■ **Problem statement**
Every line of the records that contains "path" should be tallied, and only the resulting number returned.

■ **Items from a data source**

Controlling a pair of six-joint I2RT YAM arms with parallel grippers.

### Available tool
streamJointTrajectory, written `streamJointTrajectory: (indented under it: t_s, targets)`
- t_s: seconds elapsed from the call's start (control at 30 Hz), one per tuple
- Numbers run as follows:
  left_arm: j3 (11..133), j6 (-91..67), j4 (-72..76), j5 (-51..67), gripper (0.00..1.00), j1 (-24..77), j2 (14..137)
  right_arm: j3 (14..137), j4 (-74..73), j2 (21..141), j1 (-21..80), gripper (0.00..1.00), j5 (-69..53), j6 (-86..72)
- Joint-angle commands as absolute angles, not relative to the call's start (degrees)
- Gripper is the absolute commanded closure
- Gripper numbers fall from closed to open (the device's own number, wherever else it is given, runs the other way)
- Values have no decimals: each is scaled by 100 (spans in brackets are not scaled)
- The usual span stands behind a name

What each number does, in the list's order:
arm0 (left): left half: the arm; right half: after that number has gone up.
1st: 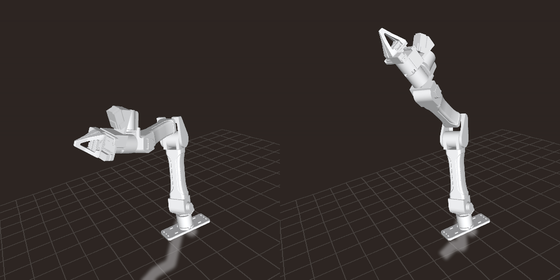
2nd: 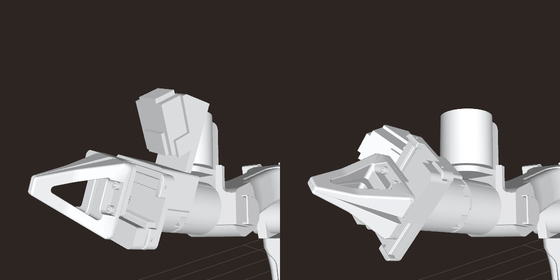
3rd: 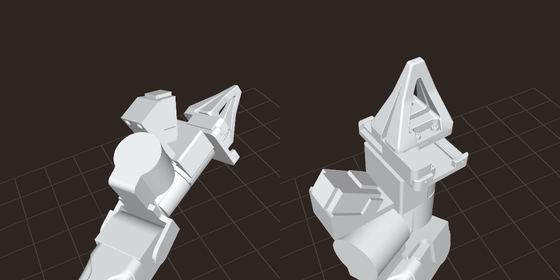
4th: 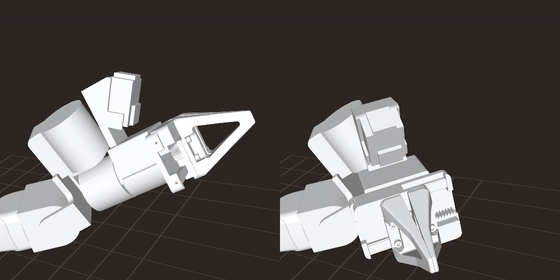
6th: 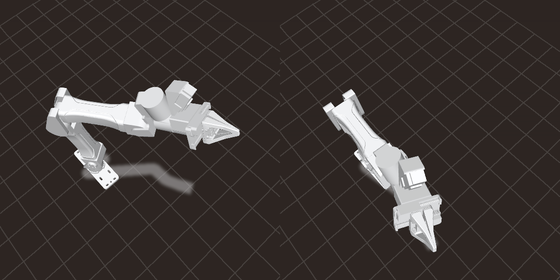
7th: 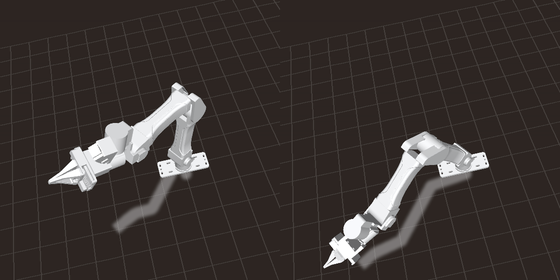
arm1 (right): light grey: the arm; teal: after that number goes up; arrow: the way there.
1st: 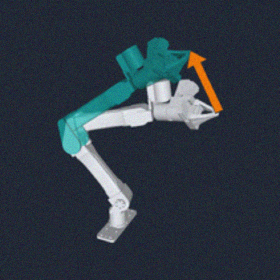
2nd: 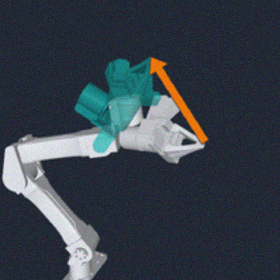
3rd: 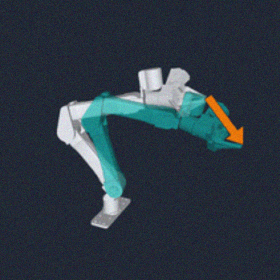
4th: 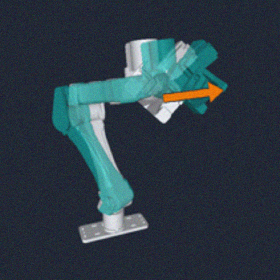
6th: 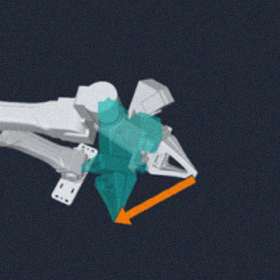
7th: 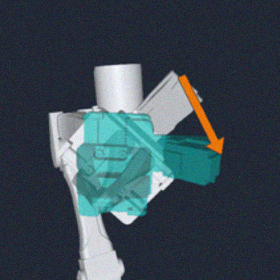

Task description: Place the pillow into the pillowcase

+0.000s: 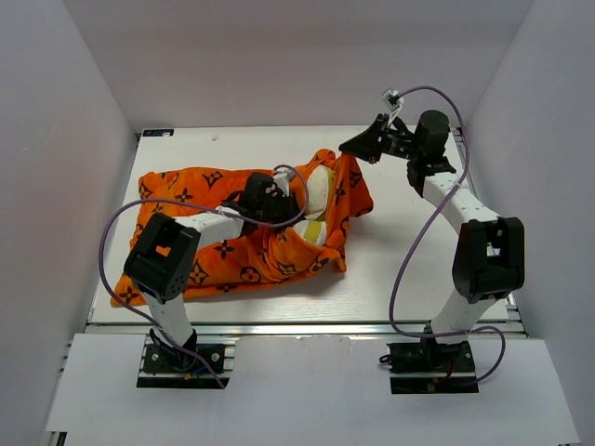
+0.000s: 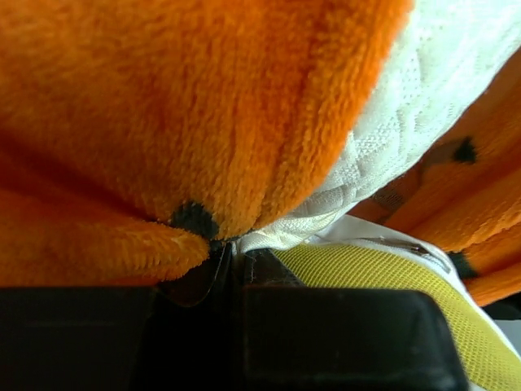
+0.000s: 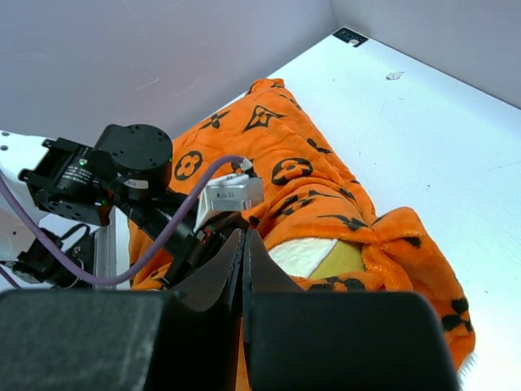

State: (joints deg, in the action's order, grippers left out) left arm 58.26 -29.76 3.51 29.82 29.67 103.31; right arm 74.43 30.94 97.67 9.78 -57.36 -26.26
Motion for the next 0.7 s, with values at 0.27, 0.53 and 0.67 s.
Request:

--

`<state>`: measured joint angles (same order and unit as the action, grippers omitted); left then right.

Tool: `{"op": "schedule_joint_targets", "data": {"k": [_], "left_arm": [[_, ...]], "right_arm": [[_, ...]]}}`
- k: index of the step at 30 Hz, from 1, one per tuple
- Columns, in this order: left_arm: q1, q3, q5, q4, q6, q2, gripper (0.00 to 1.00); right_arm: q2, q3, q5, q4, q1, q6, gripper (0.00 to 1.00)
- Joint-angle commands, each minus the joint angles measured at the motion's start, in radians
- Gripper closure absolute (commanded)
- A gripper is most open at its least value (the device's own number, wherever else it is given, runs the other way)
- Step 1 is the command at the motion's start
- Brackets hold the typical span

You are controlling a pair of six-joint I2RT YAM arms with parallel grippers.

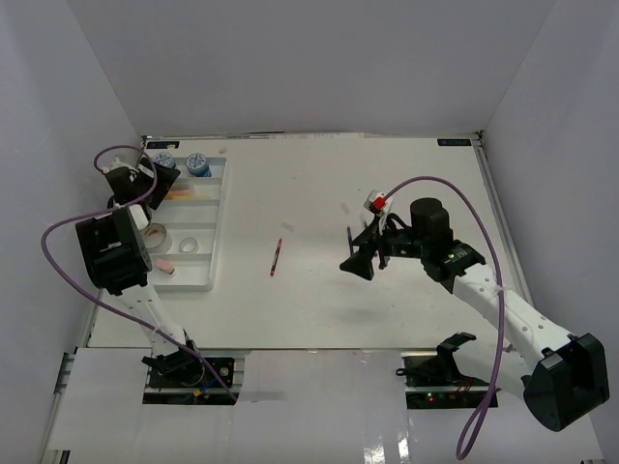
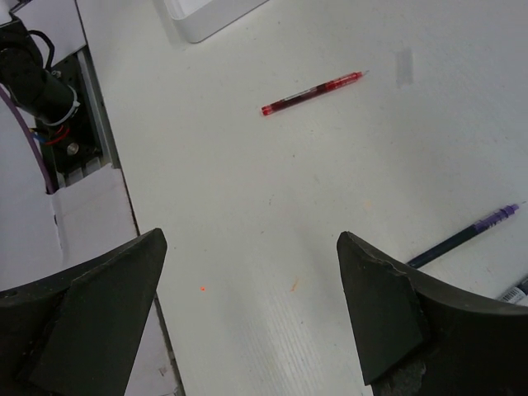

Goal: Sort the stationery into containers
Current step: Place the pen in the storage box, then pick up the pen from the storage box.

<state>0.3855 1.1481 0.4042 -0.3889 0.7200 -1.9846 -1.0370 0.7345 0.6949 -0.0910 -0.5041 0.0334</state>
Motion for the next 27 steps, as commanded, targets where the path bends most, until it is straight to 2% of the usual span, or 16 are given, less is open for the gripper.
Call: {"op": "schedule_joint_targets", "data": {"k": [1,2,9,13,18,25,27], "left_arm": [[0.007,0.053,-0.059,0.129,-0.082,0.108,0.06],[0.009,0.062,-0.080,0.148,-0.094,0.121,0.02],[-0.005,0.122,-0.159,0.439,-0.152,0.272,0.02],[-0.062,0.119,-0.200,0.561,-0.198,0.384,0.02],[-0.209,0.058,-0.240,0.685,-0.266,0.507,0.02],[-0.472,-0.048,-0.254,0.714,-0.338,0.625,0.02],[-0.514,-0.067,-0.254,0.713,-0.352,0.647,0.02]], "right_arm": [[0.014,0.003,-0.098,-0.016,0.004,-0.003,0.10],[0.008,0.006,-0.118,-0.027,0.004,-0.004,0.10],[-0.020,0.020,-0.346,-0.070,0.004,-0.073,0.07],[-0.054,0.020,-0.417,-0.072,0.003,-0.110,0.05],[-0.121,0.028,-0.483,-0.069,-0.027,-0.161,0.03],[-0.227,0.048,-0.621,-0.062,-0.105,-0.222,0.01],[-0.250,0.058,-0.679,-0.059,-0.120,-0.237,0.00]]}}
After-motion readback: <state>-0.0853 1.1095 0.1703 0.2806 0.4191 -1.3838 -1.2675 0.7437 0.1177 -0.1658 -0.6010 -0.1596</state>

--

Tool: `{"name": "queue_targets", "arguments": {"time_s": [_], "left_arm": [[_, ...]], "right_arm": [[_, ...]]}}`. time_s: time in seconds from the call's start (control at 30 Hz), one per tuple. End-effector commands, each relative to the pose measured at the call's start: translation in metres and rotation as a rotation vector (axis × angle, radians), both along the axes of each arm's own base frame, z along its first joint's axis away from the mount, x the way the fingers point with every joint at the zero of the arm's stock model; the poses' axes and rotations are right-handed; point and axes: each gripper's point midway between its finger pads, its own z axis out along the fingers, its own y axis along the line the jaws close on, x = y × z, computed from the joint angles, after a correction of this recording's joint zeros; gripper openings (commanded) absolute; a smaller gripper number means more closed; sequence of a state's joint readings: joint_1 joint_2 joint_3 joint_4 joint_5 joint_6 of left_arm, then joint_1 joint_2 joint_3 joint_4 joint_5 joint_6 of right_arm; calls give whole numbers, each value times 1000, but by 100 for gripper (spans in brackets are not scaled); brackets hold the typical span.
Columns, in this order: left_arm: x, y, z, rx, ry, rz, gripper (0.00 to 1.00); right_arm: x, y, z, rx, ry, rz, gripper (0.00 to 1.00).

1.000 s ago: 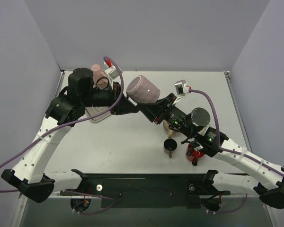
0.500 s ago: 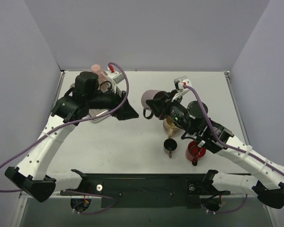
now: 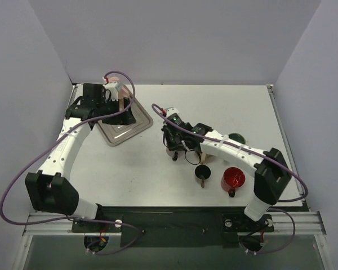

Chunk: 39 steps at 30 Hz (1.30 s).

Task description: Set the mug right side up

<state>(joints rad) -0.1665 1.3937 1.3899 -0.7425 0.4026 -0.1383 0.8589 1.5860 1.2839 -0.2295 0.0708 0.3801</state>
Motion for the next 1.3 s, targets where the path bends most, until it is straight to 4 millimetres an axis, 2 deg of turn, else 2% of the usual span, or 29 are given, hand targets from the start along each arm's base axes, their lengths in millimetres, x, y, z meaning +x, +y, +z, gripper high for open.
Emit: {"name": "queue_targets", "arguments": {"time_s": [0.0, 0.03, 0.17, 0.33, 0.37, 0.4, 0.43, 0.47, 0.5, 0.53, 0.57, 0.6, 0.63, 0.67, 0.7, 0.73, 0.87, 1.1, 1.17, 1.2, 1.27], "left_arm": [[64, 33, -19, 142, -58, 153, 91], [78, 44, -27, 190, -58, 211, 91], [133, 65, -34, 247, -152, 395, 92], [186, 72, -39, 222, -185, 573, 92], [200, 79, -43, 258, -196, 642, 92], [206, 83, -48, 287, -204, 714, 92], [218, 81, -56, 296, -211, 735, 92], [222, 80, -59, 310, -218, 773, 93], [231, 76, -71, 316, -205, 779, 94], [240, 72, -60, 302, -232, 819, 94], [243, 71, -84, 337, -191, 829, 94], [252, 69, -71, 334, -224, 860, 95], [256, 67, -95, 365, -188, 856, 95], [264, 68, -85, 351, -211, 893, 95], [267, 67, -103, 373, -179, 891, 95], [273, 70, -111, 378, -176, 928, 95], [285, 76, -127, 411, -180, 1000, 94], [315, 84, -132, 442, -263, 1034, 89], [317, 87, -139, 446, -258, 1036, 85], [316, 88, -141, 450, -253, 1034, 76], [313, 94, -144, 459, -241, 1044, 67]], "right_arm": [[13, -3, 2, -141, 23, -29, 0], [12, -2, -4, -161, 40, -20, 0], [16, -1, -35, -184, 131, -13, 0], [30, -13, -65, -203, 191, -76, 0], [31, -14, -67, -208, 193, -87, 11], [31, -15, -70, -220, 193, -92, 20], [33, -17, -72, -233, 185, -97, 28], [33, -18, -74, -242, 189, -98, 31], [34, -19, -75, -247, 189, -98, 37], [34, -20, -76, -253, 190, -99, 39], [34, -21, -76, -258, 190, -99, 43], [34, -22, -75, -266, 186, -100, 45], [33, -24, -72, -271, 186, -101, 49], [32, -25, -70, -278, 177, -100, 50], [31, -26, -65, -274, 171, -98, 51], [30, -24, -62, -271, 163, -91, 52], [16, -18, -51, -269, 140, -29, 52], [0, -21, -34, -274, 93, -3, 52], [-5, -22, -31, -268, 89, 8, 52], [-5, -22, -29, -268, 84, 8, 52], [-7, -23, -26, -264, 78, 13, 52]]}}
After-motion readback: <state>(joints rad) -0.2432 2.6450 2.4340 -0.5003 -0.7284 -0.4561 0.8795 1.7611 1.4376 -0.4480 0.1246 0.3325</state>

■ **Solved exercise**
2